Rennie held the tissue away from her face, and Kit could see that the wound was wide, the skin ragged along its edges. It would probably need some stitches. “Keep pressing the tissue against it while we walk,” she said. She stood up but Rennie didn’t move.
“I don’t think I can walk. My chest hurts when I move. Across here.” She set her hands on her red sweater, along the bottom of her rib cage.
“Did they hit you there?”
Rennie shook her head. “They threw me against that wall.” She pointed toward the house behind them, boarded up for the winter. A long concrete wall ran the length of the patio. Kit winced. This girl was probably lucky to be alive.
Then she noticed the dark stain in the crotch of Rennie’s pants.
“Are you bleeding?” she asked.
Rennie looked at her in confusion and pointed to her chin with her free hand.
“No, honey, not there. Tell me, did they rape you?”
The girl began to cry. There was no sound, just rivers of tears flowing down her cheeks. “I can’t go home,” she said “I can’t.”
“It’s all right. We’ll get you to the hospital, get you fixed up—”
“No!”
“You have no choice. You’re hurt. The hospital will be legally bound to call the police, but you don’t have to press charges.” She was talking rapidly now, her heart pounding in her chest. What if the girl was hemorrhaging? She had to get her to Blair quickly. “Stay here. Don’t move.”
She turned and ran toward the Chapel House, glancing behind her to see the girl hunched over her knees again, staring out to sea.
She called the ambulance and then Cole.
“Aren’t you on call for the Emergency Room this week?” she asked.
“Uh-huh. Why?”
“I found a girl on the beach who I’m pretty sure has been raped. I called an ambulance to bring her over. Can you meet us in the ER?”
“The ER can handle it without me. Unless she’s really messed up.”
“I think she may be.”
She heard him sigh. It was six-thirty and certainly he wanted to get home, but she didn’t have time to sympathize. “Do you know if Janni’s still there?” she asked.
“I don’t know.”
“Could you look out your window and see if her car’s there?”
The sigh again. She heard his chair creak as he leaned back to look out the window toward the parking lot.
“Yeah, I see it.”
“Call her please, Cole. This kid’s going to need a social worker.”

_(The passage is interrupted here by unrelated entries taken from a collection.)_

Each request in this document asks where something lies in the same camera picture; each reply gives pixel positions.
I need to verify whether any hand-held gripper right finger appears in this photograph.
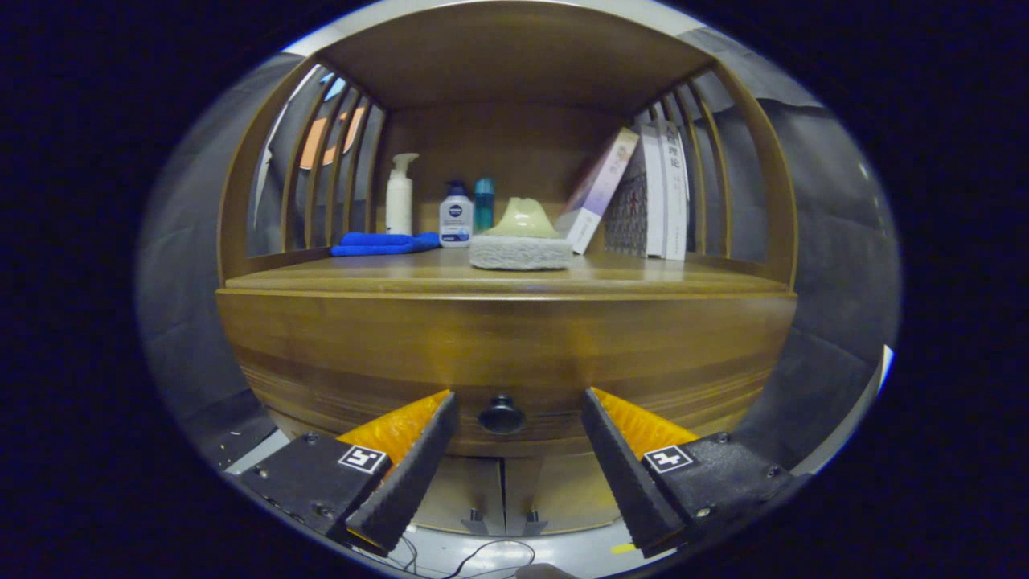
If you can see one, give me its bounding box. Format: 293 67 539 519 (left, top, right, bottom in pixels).
579 387 811 560

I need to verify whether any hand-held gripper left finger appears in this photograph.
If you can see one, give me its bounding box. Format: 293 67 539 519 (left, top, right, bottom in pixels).
229 390 461 557

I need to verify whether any wooden drawer with dark knob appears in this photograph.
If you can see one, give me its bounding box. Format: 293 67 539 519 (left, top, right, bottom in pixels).
215 291 798 459

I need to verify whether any grey and yellow scrub sponge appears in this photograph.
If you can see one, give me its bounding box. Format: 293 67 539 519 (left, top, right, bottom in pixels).
469 198 573 272

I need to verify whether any wooden cabinet door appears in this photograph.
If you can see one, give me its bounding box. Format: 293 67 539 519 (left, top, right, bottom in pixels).
502 454 632 536
410 457 507 536

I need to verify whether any wooden countertop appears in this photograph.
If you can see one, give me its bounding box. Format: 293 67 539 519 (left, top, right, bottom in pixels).
225 245 793 297

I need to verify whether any wooden cabinet with slatted shelf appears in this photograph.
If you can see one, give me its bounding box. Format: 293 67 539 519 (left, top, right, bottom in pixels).
215 0 801 538

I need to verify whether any blue folded cloth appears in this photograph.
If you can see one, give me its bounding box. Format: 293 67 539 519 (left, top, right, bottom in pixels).
330 232 443 257

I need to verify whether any white lotion bottle blue cap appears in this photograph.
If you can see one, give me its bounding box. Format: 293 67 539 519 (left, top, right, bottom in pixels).
439 181 475 248

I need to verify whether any patterned cover book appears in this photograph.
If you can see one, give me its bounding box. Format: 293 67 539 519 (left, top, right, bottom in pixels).
603 157 649 257

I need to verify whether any white pump bottle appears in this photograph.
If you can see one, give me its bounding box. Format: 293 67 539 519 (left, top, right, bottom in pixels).
385 153 420 236

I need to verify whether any slim teal bottle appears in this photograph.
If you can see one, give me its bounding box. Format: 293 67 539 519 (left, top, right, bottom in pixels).
474 178 496 236

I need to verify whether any purple cover book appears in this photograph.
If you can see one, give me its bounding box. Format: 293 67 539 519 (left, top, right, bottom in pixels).
556 127 641 255

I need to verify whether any black cable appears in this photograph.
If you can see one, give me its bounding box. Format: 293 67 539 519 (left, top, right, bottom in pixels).
398 535 538 579

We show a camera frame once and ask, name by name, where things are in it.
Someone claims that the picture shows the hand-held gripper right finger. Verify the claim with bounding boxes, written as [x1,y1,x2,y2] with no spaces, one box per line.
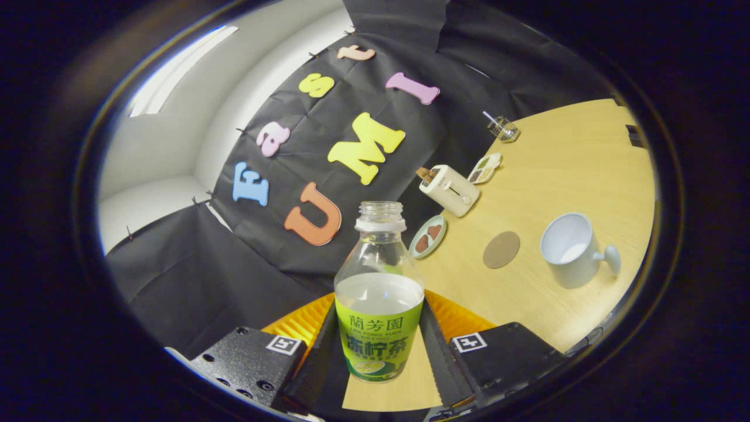
[419,290,566,411]

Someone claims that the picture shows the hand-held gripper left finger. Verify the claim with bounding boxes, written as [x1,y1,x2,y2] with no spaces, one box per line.
[190,293,350,414]

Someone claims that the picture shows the green label juice bottle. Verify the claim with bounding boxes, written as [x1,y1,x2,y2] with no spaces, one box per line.
[334,201,425,383]

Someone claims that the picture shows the round brown coaster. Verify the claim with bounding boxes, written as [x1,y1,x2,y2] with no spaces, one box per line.
[482,230,521,270]

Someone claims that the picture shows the pale blue cup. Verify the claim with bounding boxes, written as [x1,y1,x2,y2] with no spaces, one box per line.
[540,212,622,290]

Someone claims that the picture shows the pale green plate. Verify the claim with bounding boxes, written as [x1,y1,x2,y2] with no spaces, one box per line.
[408,215,447,260]

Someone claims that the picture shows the white toaster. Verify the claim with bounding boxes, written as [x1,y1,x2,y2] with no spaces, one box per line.
[418,165,480,218]

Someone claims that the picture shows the white divided tray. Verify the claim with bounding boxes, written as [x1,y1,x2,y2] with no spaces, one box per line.
[467,152,503,185]

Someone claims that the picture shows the wooden table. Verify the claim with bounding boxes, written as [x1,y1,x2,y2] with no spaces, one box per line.
[342,98,656,412]

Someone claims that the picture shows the long ceiling light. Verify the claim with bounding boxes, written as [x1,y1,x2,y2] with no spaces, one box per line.
[128,25,240,118]

If Kit had any doubts about Rennie’s story, they disappeared as she watched her being lifted into the ambulance. Lines of pain creased Rennie’s face. On the ride to Blair, she squeezed Kit’s fingers in her hand each time the ambulance took a turn or hit a dip in the road.
“Don’t let them send me home,” she begged.
Kit leaned down to give the girl a hug. Rennie nestled in her arms as though a loving touch was so rare that she would take it from a stranger.